I started studying sociology in first year. Since it was a new subject, I was slightly apprehensive. I entered the class and the professor was Father Arun. He started talking about the flaws in our education system and how he teaches stuff a little differently around here. He said he wasnt going to give notes. That the muggers would take down whatever they could at breakneck speed and the real students could just listen to him and learn more than the muggers. We thought he was kidding cause what would we do without notes? So we took out our books anyway.
Before he started, all he said was "Muggers of the world unite, you have only your brains to loose."
We ignored him.
He started on Durkheim. He talked about his childhood.
We scribbled.
His love life.
We scribbled.
His travels.
They scribbled. I gave up. I wasnt getting anything.

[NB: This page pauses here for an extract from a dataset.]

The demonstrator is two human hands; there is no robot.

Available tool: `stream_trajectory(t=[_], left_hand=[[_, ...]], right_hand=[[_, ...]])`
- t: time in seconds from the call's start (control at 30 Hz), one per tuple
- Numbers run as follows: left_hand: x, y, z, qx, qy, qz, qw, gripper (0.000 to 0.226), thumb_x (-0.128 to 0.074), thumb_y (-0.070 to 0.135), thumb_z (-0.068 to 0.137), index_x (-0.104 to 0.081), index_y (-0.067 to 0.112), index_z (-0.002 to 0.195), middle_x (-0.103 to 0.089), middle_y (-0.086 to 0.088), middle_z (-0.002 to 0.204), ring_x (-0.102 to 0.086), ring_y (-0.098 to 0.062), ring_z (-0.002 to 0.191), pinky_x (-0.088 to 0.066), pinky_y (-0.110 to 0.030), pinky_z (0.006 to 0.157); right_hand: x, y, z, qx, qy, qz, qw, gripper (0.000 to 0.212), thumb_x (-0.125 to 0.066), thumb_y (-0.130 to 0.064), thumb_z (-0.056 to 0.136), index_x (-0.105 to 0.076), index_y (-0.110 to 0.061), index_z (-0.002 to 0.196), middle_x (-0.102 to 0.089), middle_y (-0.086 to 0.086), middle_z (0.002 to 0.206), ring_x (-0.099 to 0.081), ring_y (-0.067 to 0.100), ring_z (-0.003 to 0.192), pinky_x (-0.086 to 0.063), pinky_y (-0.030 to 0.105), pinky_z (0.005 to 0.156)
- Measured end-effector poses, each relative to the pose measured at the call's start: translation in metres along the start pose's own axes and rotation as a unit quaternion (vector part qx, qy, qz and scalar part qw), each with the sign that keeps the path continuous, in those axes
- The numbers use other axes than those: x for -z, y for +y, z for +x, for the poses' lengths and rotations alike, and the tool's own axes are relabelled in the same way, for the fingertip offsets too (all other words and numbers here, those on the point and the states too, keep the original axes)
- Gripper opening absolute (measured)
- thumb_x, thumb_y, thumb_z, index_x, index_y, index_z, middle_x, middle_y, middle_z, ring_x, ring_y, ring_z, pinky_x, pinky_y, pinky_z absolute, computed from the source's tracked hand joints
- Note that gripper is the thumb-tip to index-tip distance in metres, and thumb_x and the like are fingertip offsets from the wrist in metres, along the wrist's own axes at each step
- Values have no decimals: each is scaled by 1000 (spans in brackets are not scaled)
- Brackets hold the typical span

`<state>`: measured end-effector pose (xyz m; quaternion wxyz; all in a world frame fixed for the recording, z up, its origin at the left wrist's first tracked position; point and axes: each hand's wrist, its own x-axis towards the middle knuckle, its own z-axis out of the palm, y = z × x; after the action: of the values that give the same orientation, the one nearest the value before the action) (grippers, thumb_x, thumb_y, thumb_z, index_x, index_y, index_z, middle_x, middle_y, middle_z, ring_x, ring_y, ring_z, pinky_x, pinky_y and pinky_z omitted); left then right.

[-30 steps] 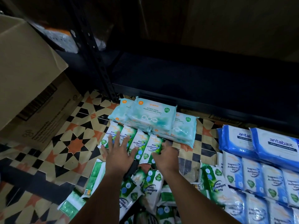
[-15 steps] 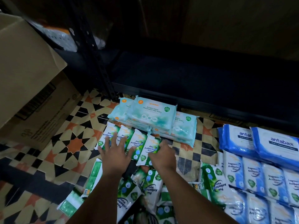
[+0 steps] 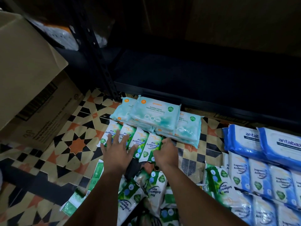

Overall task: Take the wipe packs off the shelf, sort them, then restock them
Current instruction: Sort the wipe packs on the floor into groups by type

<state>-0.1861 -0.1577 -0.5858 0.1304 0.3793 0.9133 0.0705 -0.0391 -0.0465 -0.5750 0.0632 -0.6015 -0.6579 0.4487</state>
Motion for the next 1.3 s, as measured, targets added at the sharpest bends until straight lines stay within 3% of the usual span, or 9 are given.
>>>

I decided I would just listen. Research about it later.
Probably the best decision I ever made.
That was probably when I started to look at everything in a new light. Things werent as simple as they seemed. Through these 2 years I have been only listening to Arun and he's the only teacher in Sociology that made me think. Question. How difficult it was to define and be precise because there were always flaws.
We learnt 2 perspectives to a large extent in the last 2 years. Let me give you a run through.
Functionalist Perspective by Emile Durkheim
Society was held together by the sharing a set of social guidelines or norms, based upon a moral consensus or collective consciousness. These norms set the boundaries for acceptable behavior within a society or culture. In more traditional pre-industrial cultures, he believed that members were bound together by common experiences and lifestyles, with shared beliefs that evolved from having similar occupations, which he termed as 'mechanical solidarity.' There existed what Durkheim referred to as a 'conscience collective' that is a collective morality or set of values which guide and control individual behaviour. The strength of these shared beliefs is repressive to any individual action which threatens or challenges the community's traditions and existing patterns of life.
Marxist Perspective by Karl Marx
Society is divided into the workers and capatilists. The capatilists own the means of production and hence control everything ranging from employment to media. This makes people conform and not question their will. They tell the people through various channels how society should be ordered so as to suit their interests. This would repress any uprising that would take away their ownership, thus restricting social change and labelling the opposition as deviants.
Every single chapter we did, they were constantly at loggerheads. I could almost imagine Durkheim as this calm serene man who always wanted peace, delusioned to think that everyone was good. Marx was like this maniacal person who always criticized and never thought anyone could do a selfless act probably.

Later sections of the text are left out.